Reopenings are different than appeals. With appeals a trial has been held and you have been convicted. You can also appeal a default conviction where no trial has been held. In either case, an appeal argues that you should not have been convicted. You take you case to the next court level. The judge can overturn your conviction or order a new trial.

With a reopening you were convicted “in absentia”. You were not present when they convicted you by default. A reopening asks the court to hold another trial so that you can be there.

Reopenings are only available for default convictions.

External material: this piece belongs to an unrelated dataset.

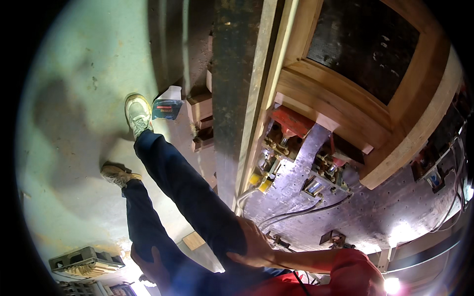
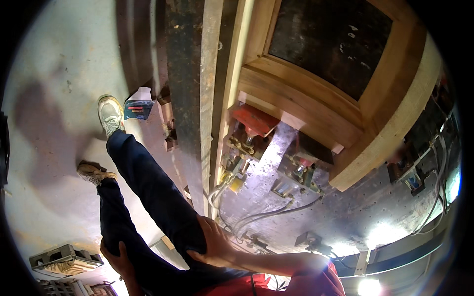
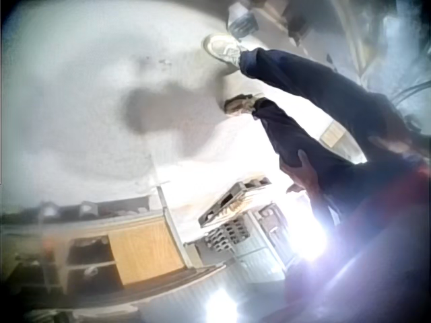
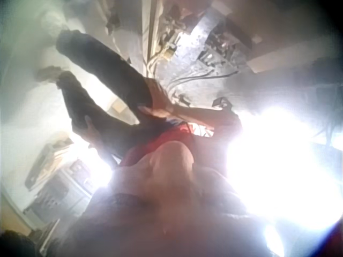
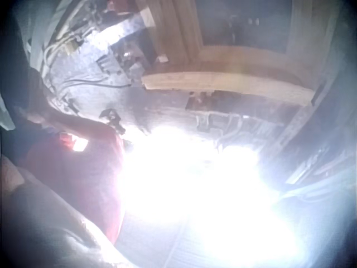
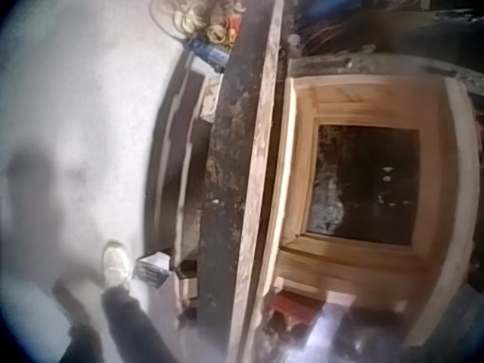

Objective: The person assembles a wooden frame by fitting pieces together on a workbench. They use a hammer to secure the joints and a tape measure to check the dimensions of the frame.

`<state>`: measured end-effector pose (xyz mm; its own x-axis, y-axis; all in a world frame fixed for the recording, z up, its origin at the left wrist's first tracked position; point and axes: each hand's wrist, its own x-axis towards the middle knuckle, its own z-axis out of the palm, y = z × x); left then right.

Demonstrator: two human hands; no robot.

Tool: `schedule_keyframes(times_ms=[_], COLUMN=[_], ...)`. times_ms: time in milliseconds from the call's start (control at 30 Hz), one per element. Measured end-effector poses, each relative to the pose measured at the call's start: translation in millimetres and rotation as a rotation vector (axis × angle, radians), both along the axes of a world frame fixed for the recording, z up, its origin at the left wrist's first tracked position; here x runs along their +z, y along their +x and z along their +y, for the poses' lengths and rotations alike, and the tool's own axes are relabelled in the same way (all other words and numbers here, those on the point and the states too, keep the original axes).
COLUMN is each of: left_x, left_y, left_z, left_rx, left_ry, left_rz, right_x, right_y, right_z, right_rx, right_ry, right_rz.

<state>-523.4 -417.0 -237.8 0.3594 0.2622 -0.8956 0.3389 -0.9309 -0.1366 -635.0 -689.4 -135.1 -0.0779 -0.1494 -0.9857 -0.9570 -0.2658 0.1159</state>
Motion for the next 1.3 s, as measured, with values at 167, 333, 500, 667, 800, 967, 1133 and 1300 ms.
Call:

How to Request a Reopening

You will have to go to the court office and request a reopening. In some jurisdictions reopenings are handled in a separate area than where you go to request a trial or file court papers. You will first see a court clerk who will hand you some forms to complete. They will ask for your details: you name, address, offence number, date of conviction, etc.

When did you know?

One of the questions on the form will ask for the date you became aware of the conviction.

Many court clerks mistakenly think that you have 15 days from the date of conviction to request a reopening. This is not true. It is 15 days from the day you became aware of the conviction which could be months later.

11. (1) If a defendant who has been convicted without a hearing attends at the court office during regular office hours within fifteen days of becoming aware of the convictionand appears before a justice requesting that the conviction be struck out, the justice shall strike out the conviction if he or she is satisfied by affidavit of the defendant that, through no fault of the defendant, the defendant was unable to appear for a hearing or a notice or document relating to the offence was not delivered. (Provincial Offences Act)

Defendants “learn” that they have been convicted when:

  • they receive a notice of conviction from the court; or
  • they receive a notice of license suspension for unpaid fines from the Ministry of Transportation; or
  • they discover there are outstanding fines when they attempt to renew a license plate sticker; or
  • a collection agency comes after them, or
  • the owner of a vehicle they borrowed starts yelling at them.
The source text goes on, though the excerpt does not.